Small city, big culture shock: students from large metropolitan areas lament lack of food, racial diversity in Mount Pleasant
Lincoln Park senior Dana Whyte noticed Mount Pleasant’s lack of diversity after arriving on campus her freshman year.
Lincoln Park is part of the Downriver area of metropolitan Detroit. The area consists of 18 suburban cities and townships in southern Wayne County along the west side of the Detroit River.
“We’re kind of a separate area compared to the rest of Metro-Detroit,” Whyte said. “I’m glad I grew up there because there are literally all different types of people with different backgrounds.”
Whyte said growing up in Detroit exposed her to different cultures and provided the means of living alongside individuals from distinctively diverse backgrounds.
“Growing up in the metro area, you have no choice but to interact with people who may look different than you, which is so beneficial because you get a different outlook on life,” she said.
Oak Park freshman Patrick Riley, a Multicultural Advancement and Lloyd M. Cofer Scholar, said resources provided by Multicultural Academic Student Services help make diversity on campus a work-in-progress.
“I know (diversity) is an issue here, but I think Central is doing a good job at addressing it,” Riley said. “We have a lot of organizations in place to make integration a thing and to allow acceptance on campus.”
Riley said he never has trouble staying occupied on campus and keeps productive in the small-town environment by investing himself in academics and spending time with friends.
"It's a big enough campus to meet new people," he said. "People actually try to go out and talk to other people."
Riley said meeting new people in Detroit happens gradually while connections are made instantly due to the university's closeness.
"There's been weeks where I could have spent out every day and every night if I wanted to (with friends and new people), I felt that friends and focusing in on school has made my transition go relatively well," he said.
Dearborn, a city south of Oak Park, is home to more than 94,000 residents and has the largest Lebanese American population in the U.S.
More than 30 percent of the city’s residents identify as Arab-American or of Arab descent.
“It’s a pretty big town and there’s a lot of culture there and diversity,” said Dearborn senior Paige Kuczmarski.
Kuczmarski said for a majority of her high school career, she stuck to her own inner circle and had rarely ventured away from her ethnic community.
“I didn’t really seek outside my community,” she said, adding that participating in service projects were her first experiences with Dearborn’s massive diversity during her senior year of high school.
She avoids repeating those mistakes by attending Central Michigan University, she said, adding the university is a place for diverse groups to unify and grow together.
“What attracted me to Central was the closeness,” she said. “It’s like a family. You walk around and you see familiar faces and you always see your friends walking.”
Kuczmarski said she appreciates CMU for its sense of familiarity and how it has given her a leverage for frequently meeting and making relationships with new people.

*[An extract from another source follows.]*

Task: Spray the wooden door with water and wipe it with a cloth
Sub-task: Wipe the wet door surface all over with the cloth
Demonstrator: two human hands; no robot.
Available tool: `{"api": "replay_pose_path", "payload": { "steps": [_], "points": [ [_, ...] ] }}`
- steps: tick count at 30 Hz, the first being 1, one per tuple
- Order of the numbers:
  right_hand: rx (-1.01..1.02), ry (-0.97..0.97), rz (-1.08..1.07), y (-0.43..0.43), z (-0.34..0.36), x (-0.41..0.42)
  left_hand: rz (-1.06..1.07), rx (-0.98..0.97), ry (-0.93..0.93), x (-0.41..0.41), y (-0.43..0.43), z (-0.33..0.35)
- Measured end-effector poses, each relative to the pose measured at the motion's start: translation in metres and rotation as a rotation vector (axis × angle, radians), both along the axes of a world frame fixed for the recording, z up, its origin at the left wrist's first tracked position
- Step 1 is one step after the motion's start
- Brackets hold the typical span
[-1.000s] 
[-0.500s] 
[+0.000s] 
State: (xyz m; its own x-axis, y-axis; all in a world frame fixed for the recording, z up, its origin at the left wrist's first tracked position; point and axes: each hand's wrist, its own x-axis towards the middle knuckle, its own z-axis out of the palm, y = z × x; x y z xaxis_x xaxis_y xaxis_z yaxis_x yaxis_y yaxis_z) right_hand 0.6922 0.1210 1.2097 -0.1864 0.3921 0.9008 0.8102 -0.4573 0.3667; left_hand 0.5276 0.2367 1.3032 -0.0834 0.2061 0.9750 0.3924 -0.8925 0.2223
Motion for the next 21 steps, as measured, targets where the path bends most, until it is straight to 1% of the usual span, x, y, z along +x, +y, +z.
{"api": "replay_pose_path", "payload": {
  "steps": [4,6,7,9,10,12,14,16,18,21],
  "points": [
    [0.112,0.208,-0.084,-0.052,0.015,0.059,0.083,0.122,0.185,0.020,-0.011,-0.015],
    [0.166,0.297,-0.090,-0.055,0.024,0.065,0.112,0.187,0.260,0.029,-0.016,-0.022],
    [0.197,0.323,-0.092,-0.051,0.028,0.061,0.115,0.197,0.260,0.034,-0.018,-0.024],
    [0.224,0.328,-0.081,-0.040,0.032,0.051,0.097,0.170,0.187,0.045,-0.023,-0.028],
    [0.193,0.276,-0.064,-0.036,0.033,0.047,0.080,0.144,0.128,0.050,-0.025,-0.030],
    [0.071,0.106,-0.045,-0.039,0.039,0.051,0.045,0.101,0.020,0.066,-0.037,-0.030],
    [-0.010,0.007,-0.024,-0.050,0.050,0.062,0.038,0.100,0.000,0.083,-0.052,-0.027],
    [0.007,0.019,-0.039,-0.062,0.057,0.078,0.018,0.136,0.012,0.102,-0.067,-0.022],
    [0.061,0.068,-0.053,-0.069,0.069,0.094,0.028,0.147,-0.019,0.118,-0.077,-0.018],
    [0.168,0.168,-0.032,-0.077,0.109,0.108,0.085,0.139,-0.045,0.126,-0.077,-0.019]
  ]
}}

“I never had that back home. My parents were never close with our neighbors and I would always drive to see the same group of friends,” she said. “But here you are close with so many new and different people.”
In Canton, sophomore Kennede Fischer said she experienced life in two different worlds living in a city about eight miles west of Detroit’s city limits and eight miles east of Ann Arbor’s city limits.
“Canton and Detroit are extremely different places, and it’s just almost unbelievable because they’re only 30 minutes apart,” Fischer said.
Fischer said she experienced two sides of life’s spectrum of big city living. In Canton, she was in a predominantly upper class and predominantly Caucasian community, while her Detroit roots and family showed her a very different reality.
“The concern of crime and violence in Detroit is much higher,” she said.
Despite the risks of living in Detroit, Fischer felt more uncomfortable in Canton due to her racial identity.
“Most of the time growing up, my family was the only African American family in the neighborhood,” she said. “I was one of three African American students in the classroom. I became the ‘token’ black friend and until coming to Central I didn’t even know about what I was.”
Fischer said transitioning to CMU was a culture shock that gave her the means of meeting people with similar identities, backgrounds and challenges.
“Having a smaller population and a smaller campus I think it’s easier to develop relationships with people from different cultures and backgrounds,” Fischer said.
Ada freshman Lauren Brewer said she still misses the glam and action of her Grand Rapids roots that came with growing up in a suburb.
"I would be exploring downtown at least four times a week," she said, adding she misses the art events and concerts that were taking frequently taking place in the area.
Brewer said her club golf team and occasional trips to Celebration! Cinema, the Mount Pleasant movie theatre, keep her entertained.
"Other than that, there's not really much to do here," Brewer said. "It feels very homely here, though. I think it's because of it being so small."
West Broomfield senior Shane Sperling said his hometown was a big, melting pot of people with large establishments for learning, shopping and dining in.
"(Mount Pleasant) has a small feel, you can't deny that, but it's kind of nice though," Sperling said.
Sperling said he enjoys going to tailgates and always seeing a familiar face walking through the crowded parking lot.
"The biggest challenge here would be getting used to not having the things here that I did at home, like Chipotle, but we're fixing that," he said.